Having been a frequent reader of Deepak Singh’s business|bytes|genes|molecules blog over the last year, I was interested to see him hired by Amazon as business development manager of Amazon Web Services. On December 04, 2008, Deepak posted to the AWS blog the announcement of Public Data Sets on AWS. PDS on AWS is a data sharing experiment that takes advantage of Amazon’s in-the-cloud storage and computing services.
Just two weeks after Deepak’s post, Clint Boulton at eWeek confirmed that Google had axed its own Research Datasets project along with other projects of questionable value to Google’s bottom line. While sharing data across the web, publicly or not, will surely become more common among researchers, milking copious amounts of ad revenue from that sharing is less likely.

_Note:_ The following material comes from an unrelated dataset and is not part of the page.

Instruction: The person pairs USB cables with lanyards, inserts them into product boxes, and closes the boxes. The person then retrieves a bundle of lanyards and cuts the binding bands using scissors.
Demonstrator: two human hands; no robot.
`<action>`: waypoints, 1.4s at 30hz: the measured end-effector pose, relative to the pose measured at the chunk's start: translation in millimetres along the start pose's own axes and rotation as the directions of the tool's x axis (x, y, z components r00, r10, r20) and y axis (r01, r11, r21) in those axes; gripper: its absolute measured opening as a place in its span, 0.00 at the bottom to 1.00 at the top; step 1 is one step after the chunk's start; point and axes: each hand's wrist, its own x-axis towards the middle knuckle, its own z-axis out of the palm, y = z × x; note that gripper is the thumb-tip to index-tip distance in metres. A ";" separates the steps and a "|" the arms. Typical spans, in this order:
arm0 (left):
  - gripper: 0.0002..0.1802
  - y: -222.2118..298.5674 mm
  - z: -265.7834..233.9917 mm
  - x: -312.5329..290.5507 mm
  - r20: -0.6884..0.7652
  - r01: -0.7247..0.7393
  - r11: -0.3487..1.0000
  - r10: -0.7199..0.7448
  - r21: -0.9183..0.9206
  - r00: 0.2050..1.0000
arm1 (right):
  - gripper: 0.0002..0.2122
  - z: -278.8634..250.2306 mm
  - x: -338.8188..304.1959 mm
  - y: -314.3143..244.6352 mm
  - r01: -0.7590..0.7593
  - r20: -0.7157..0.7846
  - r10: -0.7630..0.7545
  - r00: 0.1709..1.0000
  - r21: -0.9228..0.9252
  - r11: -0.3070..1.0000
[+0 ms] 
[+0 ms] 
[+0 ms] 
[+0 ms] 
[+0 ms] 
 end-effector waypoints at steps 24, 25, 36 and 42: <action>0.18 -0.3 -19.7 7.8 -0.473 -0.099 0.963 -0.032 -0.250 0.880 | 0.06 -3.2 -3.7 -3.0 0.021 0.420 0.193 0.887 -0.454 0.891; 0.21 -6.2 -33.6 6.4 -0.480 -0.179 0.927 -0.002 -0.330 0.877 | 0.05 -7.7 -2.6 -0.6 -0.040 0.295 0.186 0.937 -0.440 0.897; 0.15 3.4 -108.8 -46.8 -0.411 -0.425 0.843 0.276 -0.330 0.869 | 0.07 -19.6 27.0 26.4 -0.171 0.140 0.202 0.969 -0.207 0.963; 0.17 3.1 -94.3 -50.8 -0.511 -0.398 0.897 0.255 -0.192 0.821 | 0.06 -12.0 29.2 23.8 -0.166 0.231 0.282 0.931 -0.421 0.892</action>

The storage and computation of large datasets appears to be more in line with the AWS business model and perhaps Amazon has the lead on scalable architecture to support cloud computing.  Even if large numbers of researchers and research projects store and crunch their data on the web, that in itself won’t score big in the social web scene. Programmers, analysts, and machines are more likely to be interfacing directly with the data than are the research investigators themselves.
It’s yet to be seen what Microsoft’s strategy for data storage might be in the recently released Azure platform, but they obviously have eyes on the educational and research markets. Products like live@edu and SharePoint are increasing Microsoft’s reach into the academic computing world.
The Microsoft Research group quietly released a beta version it’s own repository software, running on .NET and SQL Server of course, but this isn’t just a reformulation of Dspace using Microsoft ingredients:
“The platform focuses on the management of research assets-such as people, papers, lectures, workflows, data, and tags-as well as the semantic relationships between them.”
Sounds like they’re paying attention. And they’re beginning to appeal in ecumenical fashion to the larger research community by offering things like OfficeSWORD and taking part in discussions about open research repositories.
What is most interesting from the perspectives of the library and the university’s research office is how these services will redefine our notion of the “institutional repository”. On one hand, many IT services such as web hosting and email have been commoditized to the point that institutions, especially smaller publicly-funded campuses, are unable to resist the cost savings and agility that come from hosted services like live@edu. Why not commit fully to the .NET architecture and have your institutional repository software and data hosted on Azure as well?
On the other hand, why not take advantage of AWS’ flexibility and scalability for storing data or running our repository application?
Regardless of the platform(s) we choose, our notion of “institutional repository” is going to be stretched as we want to aggregate data and services from multiple platforms. How will our Dspace service reflect our data stored in AWS? The building blocks are already in place to support more complex relationships between our repositories, services, and data. The time has finally come to put them to work.